The problem: Not-All-Equal-3SAT (NAE3SAT).  This is problem LO3 in the appendix.

The description: Just like 3SAT, except instead of requiring at least one of the literals in each clause to be true, we’re requiring at least one literal to be true and at least one literal to be false.  So we’re removing the case where all three literals can be true.

Notice that if we have an assignment of variables that is a NAE3SAT solution, then if we negate all of the variables, we still have a NAE3SAT solution

The reduction: From regular 3SAT.  We’re given a formula that is a collection of 3-literal clauses.  For each clause (x1 ∨ x2 ∨ x3) we create a new variable ci (for clause i) and add 2 clauses to our NAE3SAT instance:

(x1∨ x2 ∨ ci) and (x3 ∨ ~ci ∨ F)  (Where “F” is the constant value false.  We’ll talk more about this later)

The idea is that ci is there to “fix” the clause.  If the original clause was satisfiable because of x1 or x2, then ci can be false, and its negation can make the second clause true.  If the original clause was satisfiable because of x3, we can make ci true.  If the original clause had all three literals satisfiable, we can make ci false, and become an acceptable NAE3SAT solution.

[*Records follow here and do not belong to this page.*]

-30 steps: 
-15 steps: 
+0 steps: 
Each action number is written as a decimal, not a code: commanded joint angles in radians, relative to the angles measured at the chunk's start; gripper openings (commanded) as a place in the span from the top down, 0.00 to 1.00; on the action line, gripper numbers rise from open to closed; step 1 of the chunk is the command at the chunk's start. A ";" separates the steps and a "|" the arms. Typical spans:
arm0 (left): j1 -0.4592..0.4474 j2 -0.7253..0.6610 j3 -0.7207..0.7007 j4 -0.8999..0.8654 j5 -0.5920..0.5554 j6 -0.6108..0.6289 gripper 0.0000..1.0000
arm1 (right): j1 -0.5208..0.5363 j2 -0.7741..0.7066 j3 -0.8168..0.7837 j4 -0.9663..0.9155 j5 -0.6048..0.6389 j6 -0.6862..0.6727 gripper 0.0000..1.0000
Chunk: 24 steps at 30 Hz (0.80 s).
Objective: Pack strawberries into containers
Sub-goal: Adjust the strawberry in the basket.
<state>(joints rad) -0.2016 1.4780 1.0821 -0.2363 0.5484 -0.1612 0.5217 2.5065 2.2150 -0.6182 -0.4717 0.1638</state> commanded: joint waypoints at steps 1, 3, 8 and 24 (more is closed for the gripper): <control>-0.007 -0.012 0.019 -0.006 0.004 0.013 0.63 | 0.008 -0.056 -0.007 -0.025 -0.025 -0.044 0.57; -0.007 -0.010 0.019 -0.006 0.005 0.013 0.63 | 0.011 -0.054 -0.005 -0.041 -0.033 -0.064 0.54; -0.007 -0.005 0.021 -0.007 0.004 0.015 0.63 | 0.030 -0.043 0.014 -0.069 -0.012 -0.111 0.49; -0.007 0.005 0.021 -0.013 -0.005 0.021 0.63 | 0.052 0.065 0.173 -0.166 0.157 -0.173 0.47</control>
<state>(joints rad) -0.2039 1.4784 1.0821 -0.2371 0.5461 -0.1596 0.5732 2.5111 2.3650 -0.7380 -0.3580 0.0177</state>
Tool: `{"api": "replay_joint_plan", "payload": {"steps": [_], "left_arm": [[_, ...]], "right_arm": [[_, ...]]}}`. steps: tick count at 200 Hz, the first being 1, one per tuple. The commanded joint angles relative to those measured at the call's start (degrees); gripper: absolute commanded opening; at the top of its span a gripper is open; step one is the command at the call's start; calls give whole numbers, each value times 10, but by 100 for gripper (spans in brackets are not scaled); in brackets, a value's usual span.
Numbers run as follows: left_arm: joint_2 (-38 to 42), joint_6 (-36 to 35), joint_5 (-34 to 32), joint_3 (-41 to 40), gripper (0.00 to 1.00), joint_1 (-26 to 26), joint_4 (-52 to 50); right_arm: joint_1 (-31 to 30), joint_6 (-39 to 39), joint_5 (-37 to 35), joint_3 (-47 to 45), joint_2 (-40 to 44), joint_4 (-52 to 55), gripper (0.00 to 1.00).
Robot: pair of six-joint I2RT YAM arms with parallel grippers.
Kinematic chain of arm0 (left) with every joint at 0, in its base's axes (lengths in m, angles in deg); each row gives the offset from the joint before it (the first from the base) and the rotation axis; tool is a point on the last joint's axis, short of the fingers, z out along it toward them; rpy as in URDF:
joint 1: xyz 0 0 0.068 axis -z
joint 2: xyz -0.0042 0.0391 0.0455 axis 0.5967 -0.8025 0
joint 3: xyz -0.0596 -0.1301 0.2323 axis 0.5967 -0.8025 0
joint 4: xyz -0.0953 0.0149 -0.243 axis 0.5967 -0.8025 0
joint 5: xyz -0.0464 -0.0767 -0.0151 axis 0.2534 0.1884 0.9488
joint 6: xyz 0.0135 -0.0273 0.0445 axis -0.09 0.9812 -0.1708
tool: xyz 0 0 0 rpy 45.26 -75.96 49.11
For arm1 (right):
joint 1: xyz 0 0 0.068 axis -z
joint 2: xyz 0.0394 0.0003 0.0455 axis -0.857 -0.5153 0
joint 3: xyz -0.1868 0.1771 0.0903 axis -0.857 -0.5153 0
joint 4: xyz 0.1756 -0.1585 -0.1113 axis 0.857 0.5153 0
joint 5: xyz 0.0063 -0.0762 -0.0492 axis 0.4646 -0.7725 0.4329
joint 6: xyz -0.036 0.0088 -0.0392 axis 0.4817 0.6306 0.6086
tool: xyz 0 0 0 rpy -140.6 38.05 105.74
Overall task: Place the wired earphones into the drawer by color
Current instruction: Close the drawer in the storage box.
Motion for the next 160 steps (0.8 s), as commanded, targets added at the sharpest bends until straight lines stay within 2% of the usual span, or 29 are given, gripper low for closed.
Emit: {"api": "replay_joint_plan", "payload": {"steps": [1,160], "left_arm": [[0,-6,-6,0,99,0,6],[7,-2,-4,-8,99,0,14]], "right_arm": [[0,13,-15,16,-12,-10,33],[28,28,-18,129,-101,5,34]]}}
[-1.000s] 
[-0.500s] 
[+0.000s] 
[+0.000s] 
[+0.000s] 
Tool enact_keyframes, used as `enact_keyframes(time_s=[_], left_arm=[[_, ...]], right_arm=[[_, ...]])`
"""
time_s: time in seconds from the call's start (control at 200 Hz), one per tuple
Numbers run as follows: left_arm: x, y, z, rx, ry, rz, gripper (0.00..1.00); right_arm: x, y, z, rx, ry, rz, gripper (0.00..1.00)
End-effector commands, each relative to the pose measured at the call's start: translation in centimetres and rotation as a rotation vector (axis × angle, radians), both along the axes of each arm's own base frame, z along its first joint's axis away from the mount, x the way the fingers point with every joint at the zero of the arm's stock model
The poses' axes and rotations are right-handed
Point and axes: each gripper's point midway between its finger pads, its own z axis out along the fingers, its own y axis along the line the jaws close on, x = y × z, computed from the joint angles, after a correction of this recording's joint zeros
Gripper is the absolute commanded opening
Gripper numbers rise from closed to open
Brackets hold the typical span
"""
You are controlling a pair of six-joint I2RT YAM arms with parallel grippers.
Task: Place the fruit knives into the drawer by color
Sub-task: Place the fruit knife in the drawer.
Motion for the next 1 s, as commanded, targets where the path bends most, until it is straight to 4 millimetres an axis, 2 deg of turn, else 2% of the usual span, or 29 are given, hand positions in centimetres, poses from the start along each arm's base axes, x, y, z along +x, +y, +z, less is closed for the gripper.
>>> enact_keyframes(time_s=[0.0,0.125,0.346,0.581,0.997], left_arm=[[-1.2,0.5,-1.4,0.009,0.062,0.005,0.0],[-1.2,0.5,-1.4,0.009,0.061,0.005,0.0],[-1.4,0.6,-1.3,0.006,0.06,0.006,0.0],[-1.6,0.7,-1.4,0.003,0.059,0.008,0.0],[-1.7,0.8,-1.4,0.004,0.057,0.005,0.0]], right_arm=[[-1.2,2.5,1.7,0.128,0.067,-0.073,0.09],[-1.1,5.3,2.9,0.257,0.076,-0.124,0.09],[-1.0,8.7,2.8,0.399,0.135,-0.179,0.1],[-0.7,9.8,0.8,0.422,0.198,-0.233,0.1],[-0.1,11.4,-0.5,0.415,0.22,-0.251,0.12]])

Note that because the definition of NAE3SAT (and, for that matter, regular 3SAT) is defined in terms of collections of 3 variables, the constant value false we used above isn’t strictly legal.  We’ve really just shown “NAE3SAT with some constants replacing variables” is NP-Hard.  To show “normal” NAE3SAT is NP-Hard, we need to reduce the fixed constant version into the normal version:

Given an instance of NAE3SAT with fixed constants, we create 2 new variables xT and xF.  We replace all instances of the constant value true with xT, and all instances of the constant value false with xF.  We also add one additional clause:

(xT ∨ xT ∨ xF).

Note that this new clause is only NAESatisfiable if xT != xF.  We can’t directly bind xT to true and xF to false because if you take a NAE3SAT solution and negate all literals, you get another NAE3SAT solution.  But because of that, this is NAESatisfiable if and only if the original formula is.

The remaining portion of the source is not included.